Work task.
Retype exactly the lines below, beginning with the first and ending with the line where "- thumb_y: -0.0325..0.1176" appears.
Source data Block Start
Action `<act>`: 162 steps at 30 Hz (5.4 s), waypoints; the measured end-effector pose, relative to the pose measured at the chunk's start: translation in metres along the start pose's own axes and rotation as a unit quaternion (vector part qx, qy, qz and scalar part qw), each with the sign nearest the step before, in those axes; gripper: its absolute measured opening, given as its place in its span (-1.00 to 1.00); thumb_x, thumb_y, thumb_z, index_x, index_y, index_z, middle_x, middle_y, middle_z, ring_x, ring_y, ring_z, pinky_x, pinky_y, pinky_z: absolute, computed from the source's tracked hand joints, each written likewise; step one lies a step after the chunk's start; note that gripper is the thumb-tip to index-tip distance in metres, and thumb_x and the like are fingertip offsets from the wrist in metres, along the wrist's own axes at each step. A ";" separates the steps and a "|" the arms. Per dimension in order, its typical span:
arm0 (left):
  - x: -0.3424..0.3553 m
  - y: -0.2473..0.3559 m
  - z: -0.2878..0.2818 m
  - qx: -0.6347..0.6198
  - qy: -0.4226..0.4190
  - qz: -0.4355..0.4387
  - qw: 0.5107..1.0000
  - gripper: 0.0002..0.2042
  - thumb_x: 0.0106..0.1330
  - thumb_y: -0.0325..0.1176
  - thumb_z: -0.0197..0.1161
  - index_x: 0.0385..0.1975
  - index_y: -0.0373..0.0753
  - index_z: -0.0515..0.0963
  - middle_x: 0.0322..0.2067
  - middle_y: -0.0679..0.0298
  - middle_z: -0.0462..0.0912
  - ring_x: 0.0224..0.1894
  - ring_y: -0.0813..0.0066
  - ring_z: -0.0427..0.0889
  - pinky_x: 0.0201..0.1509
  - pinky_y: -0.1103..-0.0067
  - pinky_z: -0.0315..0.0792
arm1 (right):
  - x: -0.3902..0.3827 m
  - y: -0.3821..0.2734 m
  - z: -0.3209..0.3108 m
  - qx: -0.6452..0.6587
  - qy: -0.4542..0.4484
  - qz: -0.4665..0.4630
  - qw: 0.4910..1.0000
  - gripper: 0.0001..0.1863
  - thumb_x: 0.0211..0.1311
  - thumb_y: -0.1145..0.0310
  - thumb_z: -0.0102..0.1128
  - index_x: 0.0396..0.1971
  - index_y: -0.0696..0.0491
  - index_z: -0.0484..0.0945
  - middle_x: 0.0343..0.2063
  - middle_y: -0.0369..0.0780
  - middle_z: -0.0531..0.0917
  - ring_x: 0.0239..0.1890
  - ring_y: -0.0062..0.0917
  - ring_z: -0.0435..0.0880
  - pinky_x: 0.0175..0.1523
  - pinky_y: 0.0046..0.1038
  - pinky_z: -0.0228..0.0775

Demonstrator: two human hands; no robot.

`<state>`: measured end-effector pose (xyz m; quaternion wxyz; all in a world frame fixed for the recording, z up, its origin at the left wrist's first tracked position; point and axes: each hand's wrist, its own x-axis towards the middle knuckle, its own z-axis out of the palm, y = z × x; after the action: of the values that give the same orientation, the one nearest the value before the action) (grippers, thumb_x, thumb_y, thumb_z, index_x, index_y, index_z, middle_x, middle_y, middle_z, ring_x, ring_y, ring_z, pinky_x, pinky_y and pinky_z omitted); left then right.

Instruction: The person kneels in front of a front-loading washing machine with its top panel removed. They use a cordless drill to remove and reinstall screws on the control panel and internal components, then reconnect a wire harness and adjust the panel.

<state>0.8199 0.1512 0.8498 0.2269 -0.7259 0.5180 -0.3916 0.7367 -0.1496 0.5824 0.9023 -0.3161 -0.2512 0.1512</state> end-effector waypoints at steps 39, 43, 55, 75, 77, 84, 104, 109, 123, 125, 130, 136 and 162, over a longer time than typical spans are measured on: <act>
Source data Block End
Written response.
Action `<act>`: 162 steps at 30 Hz (5.4 s), waypoints; the measured end-effector pose, relative to the pose measured at the chunk's start: translation in metres along the start pose's own axes and rotation as a unit quaternion (vector part qx, qy, qz and scalar part qw), each with the sign nearest the step before, in those axes; gripper: its absolute measured opening, given as its place in its span (-1.00 to 1.00); thumb_x, thumb_y, thumb_z, index_x, index_y, index_z, middle_x, middle_y, middle_z, ring_x, ring_y, ring_z, pinky_x, pinky_y, pinky_z: absolute, computed from the source's tracked hand joints, each written likewise; step one lies a step after the chunk's start; note that gripper is the thumb-tip to index-tip distance in metres, and thumb_x and the like are fingertip offsets from the wrist in metres, along the wrist's own axes at each step. A ";" separates the steps and a "|" the arms. Per dimension in order, its typical span:
arm0 (left):
  - x: -0.3424..0.3553 m
  - y: -0.2473..0.3559 m
  - z: -0.2878..0.2818 m
  - qx: -0.6347..0.6198
  - qy: -0.4226..0.4190
  - qz: -0.4355..0.4387
  - qw: 0.5107..1.0000
  - gripper: 0.0002..0.2042
  - thumb_x: 0.0106..0.1330
  - thumb_y: -0.0325..0.1176

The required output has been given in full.